Fondée en 2013, la société s’est imposée comme une référence sur le marché de la location de bateaux. Dans un secteur très peu digitalisé, elle a pris le large en s’appuyant notamment sur de multiples acquisitions (Sailsharing, Captain’Flit, Océans Evasion…). Même en 2020, année pourtant marquée par la pandémie de Covid-19, la marketplace française a continué à monter en puissance en mettant la main sur son rival allemand Scansail et l’entreprise espagnole Nautal. Cerise sur le gâteau, Click&Boat prenait son envol avec succès sur le marché américain avec l’appui de Boats Group et Permira. «Durant le Covid, contrairement à toute l’industrie du voyage, notre chiffre d’affaires n’a pas baissé», indique ainsi Jérémy Bismuth.
Après la crise sanitaire, c’est la crise du financement de la tech qui a suscité des craintes dans l’écosystème, mais elle n’a pas effrayé le patron de Click&Boat. «Après l’année 2021 qui avait été extraordinaire avec 70 % de croissance, l’année 2022 a été un peu compliquée, avec une croissance plus dure à soutenir. Mais le cash n’était pas un problème. Nous avons monté une entreprise avec un modèle sain. Il n’y avait pas besoin d’une levée de fonds pour assurer notre survie», assure le co-fondateur de la plateforme.

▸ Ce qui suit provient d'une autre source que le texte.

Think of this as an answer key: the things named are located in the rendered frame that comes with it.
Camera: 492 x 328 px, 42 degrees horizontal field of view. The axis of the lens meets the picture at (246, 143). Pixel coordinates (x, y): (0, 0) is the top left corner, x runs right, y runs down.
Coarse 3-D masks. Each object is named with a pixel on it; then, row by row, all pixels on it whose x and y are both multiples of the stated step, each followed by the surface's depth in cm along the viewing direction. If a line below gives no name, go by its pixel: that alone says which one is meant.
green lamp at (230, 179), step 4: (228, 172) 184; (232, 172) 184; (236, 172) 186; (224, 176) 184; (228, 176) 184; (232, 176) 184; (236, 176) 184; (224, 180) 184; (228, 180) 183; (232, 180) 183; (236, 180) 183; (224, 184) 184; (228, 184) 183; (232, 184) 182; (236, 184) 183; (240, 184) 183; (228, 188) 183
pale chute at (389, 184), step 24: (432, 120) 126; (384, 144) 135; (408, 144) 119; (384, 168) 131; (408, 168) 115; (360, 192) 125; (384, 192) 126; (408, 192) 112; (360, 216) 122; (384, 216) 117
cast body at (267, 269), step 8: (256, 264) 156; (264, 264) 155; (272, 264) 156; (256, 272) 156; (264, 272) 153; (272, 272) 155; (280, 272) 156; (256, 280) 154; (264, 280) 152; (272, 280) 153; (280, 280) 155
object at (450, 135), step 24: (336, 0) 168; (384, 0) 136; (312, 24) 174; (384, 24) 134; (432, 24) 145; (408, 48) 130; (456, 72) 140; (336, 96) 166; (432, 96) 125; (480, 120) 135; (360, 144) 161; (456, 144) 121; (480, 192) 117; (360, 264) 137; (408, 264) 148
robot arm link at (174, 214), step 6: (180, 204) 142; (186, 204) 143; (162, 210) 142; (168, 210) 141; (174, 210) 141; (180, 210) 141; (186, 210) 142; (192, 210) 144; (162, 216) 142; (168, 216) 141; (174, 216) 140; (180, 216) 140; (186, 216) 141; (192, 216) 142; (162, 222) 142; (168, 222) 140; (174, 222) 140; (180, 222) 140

Néanmoins, la prochaine année a des allures de saut dans l’inconnu en raison du contexte économique et géopolitique actuel. «L’année 2023 est venue effacer les perturbations de 2022, avec 45 % de croissance sur un marché en baisse de 10 %. Pour 2024, il y a beaucoup d’incertitudes, notamment sur l’inflation et l’énergie. Personne n’est capable de prédire l’évolution de la situation au Proche-Orient. Nous rentrons dans une énième phase de doutes, donc nous préparons 2024 avec beaucoup de prudence. L’enjeu, c’est d’être le plus agile possible pour embarquer le bon niveau d’investissements», ajoute-t-il. Dans ce contexte, la société a fait le choix de de se concentrer sur des destinations clés, à savoir le pourtant méditerranéen (France, Espagne, Italie, Grèce et Croatie), les Antilles et les Seychelles.

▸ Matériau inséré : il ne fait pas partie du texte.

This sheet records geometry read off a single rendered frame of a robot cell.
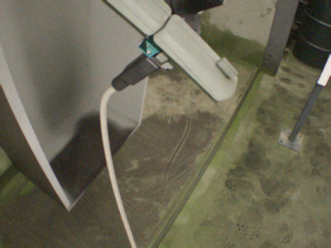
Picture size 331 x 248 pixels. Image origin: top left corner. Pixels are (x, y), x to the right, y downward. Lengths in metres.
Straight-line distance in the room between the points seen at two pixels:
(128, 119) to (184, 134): 0.61
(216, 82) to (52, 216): 1.44
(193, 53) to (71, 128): 1.06
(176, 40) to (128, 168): 1.40
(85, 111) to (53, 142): 0.26
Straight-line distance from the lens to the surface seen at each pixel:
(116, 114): 1.37
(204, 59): 0.35
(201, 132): 1.85
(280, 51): 2.55
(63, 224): 1.60
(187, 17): 0.45
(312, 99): 1.79
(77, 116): 1.37
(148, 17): 0.33
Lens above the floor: 1.44
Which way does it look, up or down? 48 degrees down
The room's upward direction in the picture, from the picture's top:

«Nous avions oublié que la France était le pays le plus touristique du monde»
Fort de son expertise et de sa capacité à affronter les vents contraires, Click&Boat espère embarquer les autres pépites du programme France Travel Tech dans son sillage pour accroître le rayonnement de la France sur la scène touristique. Le défi est de taille alors que BlaBlaCar est la seule licorne tricolore du secteur. La plateforme de covoiturage fait partie des rares startups du tourisme, avec Virtuo et Evaneos, qui ont levé plus de 100 millions d’euros dans l’Hexagone. «Nous avions oublié que la France était le pays le plus touristique du monde. Paris est la ville la plus visitée de la planète. Nous avions pris ça pour un acquis», analyse Jérémy Bismuth pour expliquer le faible rayonnement de l’écosystème traveltech dans l’Hexagone, qui a laissé le champ libre à Uber, Airbnb ou encore Booking pour conquérir le marché français.

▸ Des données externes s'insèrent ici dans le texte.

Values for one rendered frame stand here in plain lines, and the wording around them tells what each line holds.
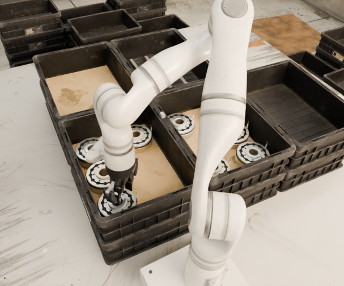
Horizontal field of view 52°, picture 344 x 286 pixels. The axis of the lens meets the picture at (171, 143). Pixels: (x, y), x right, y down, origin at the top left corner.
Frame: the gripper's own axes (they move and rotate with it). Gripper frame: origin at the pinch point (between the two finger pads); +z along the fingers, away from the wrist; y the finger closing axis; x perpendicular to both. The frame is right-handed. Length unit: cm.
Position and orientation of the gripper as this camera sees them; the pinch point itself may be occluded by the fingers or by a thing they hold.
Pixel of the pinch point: (123, 194)
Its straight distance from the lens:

Par conséquent, le programme France Travel Tech vise à donner une nouvelle envergure à un écosystème qui peine encore à se structurer. «Les startups de la traveltech ont traversé un mini-désert entre mars 2020 et fin 2021. Plus globalement, de 2020 à fin 2023, il y a eu quatre longues années. Et il n’y a d’ailleurs eu aucune naissance d’une licorne française sur la période», note Jérémy Bismuth. «Avec ce programme, il y a l’espoir, collectivement, que l’on réalisé quelque chose de génial. Les 15 lauréats, nous sommes d’accord sur le fait de vouloir accélérer et gagner du temps», ajoute-t-il.
Comme l’union fait la force, le programme a vocation à multiplier les synergies entre les 15 startups retenues par le gouvernement et à nouer des alliances avec les 17 partenaires (ADP, Air France, Accor, Atout France, France Tourisme Lab, Bpifrance…) mis à contribution dans ce cadre. Et les Jeux Olympiques qui approchent à grands pas apparaissent comme un tremplin pour faire décoller ces jeunes pousses. «Ces JO sont une opportunité pour agir comme un catalyseur pour l’écosystème. Je suis persuadé que cela va être un énorme succès avec des retombées fortes avant et après les JO», estime le patron de Click&Boat. Reste désormais à savoir si la traveltech parviendra enfin à surfer sur la vague de la French Tech.